I'm not gonna lie. I went through the whole, "I should have known" thing. I mean who looks at their baby's boy parts and feels them when their kid is fussy? I one. But still...I felt some guilt. I just felt spread so thin. The older boys had been especially needy lately, and I felt in some way responsible for what happened to Everett. The doctor assured me that this just happens and there is no way I could have prevented it or known it was occurring. I am working through it all, but I am finding myself a bit more anxious. I certainly have not reverted back to first time parent mode, but as my sister put it, "my safety net was pulled out." So the next time Everett was inexplicably fussy, I was anxious inside. So anxious that I was about to take him to the ER, and then he pooped and was fine. And then I remembered that most of the time, that is all it is...normal baby stuff. 

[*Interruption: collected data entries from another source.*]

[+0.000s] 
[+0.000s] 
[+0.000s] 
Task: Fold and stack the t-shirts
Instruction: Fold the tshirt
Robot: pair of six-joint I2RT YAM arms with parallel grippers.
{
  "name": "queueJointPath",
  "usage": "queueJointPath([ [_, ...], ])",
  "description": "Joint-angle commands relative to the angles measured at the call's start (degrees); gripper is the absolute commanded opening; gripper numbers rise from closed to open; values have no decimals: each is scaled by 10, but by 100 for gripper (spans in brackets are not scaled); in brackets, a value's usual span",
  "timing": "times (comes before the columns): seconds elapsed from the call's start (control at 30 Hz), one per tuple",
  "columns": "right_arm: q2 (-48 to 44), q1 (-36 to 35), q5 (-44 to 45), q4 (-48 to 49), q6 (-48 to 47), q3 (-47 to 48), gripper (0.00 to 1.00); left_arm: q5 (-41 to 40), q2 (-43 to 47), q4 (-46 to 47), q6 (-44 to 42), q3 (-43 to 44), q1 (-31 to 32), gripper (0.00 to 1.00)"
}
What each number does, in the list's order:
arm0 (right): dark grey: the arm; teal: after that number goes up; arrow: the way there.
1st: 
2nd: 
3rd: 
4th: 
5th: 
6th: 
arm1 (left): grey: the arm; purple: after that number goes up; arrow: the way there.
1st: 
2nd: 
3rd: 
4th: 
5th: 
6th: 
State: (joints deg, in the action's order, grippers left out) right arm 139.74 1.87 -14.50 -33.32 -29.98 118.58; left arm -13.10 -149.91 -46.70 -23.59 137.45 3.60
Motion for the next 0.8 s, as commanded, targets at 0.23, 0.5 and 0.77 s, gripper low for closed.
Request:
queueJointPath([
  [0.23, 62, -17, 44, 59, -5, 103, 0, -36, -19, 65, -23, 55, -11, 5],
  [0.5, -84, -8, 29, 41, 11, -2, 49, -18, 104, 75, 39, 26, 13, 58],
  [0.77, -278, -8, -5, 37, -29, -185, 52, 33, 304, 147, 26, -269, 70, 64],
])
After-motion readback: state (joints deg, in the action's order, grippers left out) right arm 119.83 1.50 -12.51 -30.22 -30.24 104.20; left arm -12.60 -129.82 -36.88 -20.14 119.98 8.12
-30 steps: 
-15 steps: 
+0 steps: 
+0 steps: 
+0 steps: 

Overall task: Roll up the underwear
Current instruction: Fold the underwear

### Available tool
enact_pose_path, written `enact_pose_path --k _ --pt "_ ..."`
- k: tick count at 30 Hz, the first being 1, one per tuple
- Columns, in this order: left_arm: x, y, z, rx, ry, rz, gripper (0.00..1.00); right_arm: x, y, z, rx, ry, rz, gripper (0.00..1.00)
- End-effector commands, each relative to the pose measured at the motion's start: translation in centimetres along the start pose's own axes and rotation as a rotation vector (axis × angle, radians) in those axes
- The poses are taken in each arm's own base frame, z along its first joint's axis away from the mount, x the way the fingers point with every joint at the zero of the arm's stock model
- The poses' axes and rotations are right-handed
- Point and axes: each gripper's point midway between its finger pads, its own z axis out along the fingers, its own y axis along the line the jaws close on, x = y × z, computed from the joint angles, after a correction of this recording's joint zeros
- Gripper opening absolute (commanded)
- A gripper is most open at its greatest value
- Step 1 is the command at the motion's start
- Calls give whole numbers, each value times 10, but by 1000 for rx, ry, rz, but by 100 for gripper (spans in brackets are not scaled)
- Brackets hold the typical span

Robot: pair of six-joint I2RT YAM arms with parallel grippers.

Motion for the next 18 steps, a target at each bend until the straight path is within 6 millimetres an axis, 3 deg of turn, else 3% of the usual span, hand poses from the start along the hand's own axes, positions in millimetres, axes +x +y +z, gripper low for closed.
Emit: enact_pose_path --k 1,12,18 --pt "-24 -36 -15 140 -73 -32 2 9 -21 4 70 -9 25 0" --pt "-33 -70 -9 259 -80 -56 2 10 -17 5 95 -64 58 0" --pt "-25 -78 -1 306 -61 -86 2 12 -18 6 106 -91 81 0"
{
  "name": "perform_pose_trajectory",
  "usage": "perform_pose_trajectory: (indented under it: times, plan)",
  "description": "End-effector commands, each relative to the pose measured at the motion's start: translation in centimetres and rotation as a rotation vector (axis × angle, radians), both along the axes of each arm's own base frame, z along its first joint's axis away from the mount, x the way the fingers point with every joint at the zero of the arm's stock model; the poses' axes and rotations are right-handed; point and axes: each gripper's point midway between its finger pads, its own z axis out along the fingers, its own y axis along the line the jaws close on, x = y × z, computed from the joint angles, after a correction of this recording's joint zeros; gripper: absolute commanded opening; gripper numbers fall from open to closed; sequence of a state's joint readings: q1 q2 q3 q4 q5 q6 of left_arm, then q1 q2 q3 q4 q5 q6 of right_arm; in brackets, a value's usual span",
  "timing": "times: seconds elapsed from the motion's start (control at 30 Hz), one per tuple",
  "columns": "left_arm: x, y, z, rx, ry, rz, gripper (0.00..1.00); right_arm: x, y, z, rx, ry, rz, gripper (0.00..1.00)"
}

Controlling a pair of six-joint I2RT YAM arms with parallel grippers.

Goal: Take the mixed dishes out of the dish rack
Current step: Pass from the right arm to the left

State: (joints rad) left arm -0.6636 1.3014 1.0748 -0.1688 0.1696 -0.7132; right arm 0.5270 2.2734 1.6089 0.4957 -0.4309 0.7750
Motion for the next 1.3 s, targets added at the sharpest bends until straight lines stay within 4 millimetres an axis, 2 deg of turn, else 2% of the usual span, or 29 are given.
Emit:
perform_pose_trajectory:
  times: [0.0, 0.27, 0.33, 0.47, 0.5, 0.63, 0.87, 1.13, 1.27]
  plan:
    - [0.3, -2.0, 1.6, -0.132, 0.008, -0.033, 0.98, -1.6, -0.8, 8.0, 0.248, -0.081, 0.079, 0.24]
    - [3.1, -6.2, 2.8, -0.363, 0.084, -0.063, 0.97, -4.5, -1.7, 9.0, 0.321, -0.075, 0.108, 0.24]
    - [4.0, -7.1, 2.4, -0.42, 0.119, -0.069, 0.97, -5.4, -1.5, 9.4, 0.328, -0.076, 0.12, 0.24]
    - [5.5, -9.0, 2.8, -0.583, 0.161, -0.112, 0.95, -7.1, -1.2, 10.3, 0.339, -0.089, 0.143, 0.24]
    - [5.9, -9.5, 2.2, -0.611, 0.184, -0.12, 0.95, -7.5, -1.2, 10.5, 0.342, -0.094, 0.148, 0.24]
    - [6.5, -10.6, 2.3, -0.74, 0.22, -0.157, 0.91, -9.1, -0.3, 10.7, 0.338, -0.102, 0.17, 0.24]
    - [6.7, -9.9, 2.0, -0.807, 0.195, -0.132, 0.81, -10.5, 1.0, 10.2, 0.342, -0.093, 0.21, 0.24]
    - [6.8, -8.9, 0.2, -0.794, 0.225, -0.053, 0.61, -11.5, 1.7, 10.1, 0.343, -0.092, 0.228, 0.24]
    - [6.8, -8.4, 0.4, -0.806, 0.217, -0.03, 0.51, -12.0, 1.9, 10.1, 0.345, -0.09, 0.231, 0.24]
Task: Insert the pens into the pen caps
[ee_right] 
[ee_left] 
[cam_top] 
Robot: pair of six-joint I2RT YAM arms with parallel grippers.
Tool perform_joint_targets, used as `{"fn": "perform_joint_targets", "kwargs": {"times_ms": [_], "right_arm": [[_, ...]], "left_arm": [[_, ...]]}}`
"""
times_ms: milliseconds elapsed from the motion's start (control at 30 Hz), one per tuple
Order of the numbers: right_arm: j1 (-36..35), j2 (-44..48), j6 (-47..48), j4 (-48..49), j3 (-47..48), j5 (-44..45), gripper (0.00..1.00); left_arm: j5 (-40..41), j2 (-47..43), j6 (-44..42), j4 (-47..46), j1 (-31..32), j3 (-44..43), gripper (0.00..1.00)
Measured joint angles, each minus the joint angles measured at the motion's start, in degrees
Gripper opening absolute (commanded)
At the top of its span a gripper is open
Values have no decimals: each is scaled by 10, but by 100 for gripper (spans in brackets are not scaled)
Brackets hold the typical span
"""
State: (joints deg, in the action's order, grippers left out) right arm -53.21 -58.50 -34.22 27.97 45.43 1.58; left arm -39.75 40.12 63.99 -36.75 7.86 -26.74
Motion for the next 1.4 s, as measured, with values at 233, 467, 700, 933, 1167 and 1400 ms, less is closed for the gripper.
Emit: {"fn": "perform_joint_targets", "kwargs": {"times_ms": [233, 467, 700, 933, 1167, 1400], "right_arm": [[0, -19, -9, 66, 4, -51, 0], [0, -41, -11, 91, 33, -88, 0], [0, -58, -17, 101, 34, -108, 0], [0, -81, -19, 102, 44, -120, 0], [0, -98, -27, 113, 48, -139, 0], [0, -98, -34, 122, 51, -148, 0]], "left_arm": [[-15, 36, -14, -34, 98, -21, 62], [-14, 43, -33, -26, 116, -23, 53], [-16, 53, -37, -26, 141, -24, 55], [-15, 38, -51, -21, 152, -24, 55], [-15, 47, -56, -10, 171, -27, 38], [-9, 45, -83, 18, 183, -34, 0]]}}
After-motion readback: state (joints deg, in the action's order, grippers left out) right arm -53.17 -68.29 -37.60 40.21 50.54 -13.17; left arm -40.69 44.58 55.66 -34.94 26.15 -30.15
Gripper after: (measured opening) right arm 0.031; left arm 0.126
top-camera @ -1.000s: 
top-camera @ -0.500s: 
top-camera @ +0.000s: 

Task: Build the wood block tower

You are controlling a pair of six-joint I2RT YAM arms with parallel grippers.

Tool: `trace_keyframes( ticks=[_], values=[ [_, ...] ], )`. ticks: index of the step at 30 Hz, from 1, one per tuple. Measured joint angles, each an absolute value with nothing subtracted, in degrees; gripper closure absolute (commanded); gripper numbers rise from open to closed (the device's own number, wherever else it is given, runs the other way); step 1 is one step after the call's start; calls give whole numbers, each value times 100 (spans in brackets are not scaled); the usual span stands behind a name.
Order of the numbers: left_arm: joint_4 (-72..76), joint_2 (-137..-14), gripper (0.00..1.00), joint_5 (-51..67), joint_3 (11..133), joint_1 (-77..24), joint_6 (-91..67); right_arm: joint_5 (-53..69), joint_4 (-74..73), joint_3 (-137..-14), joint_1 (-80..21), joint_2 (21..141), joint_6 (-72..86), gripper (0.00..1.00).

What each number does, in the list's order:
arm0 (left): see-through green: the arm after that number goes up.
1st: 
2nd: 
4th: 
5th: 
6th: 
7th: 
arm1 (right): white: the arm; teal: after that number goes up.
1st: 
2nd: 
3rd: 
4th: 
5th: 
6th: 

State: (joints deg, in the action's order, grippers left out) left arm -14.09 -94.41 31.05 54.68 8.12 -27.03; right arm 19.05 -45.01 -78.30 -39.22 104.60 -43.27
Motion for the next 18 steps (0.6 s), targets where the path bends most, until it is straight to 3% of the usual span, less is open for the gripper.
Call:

Ultimately, I was reminded yet again that try as I might to protect my kids, Father God holds them in His hands, just as He does me. I learned that the best thing I can do is to let go of my control, and to pray. Humanly speaking, I want to reign in my control even more. But God is in hot pursuit of me right now. I can't go into detail, but there is clearly something He is trying to teach me. And I want to learn it. 
I take Everett for his post-op visit on Thursday. We will know then how he is doing, but I think he is doing well. He is back to his normal, happy self and from the tiny bit of poking I have ventured to do "down there," I think his remaining boy part is normal size which is a good indicator. He will probably be so mad at me some day for talking so much to the public about his man parts, but I found that you cant say that your infant is going in for emergency surgery and not say what it is on. I tried to be vague at first, but then realized I just had to put it out there bc I think it sounded worse than it was. The reason I said anything on facebook at all was to ask for prayer. And I have to say that I was BLOWN away by the immediate support and encouragement and prayer that flooded in. You were all SUCH an incredible blessing. Thank you feels so trite in light of what you did for my heart. But it is all I have to offer...THANK YOU for surrounding us with love and support, and for praying us through that crazy experience!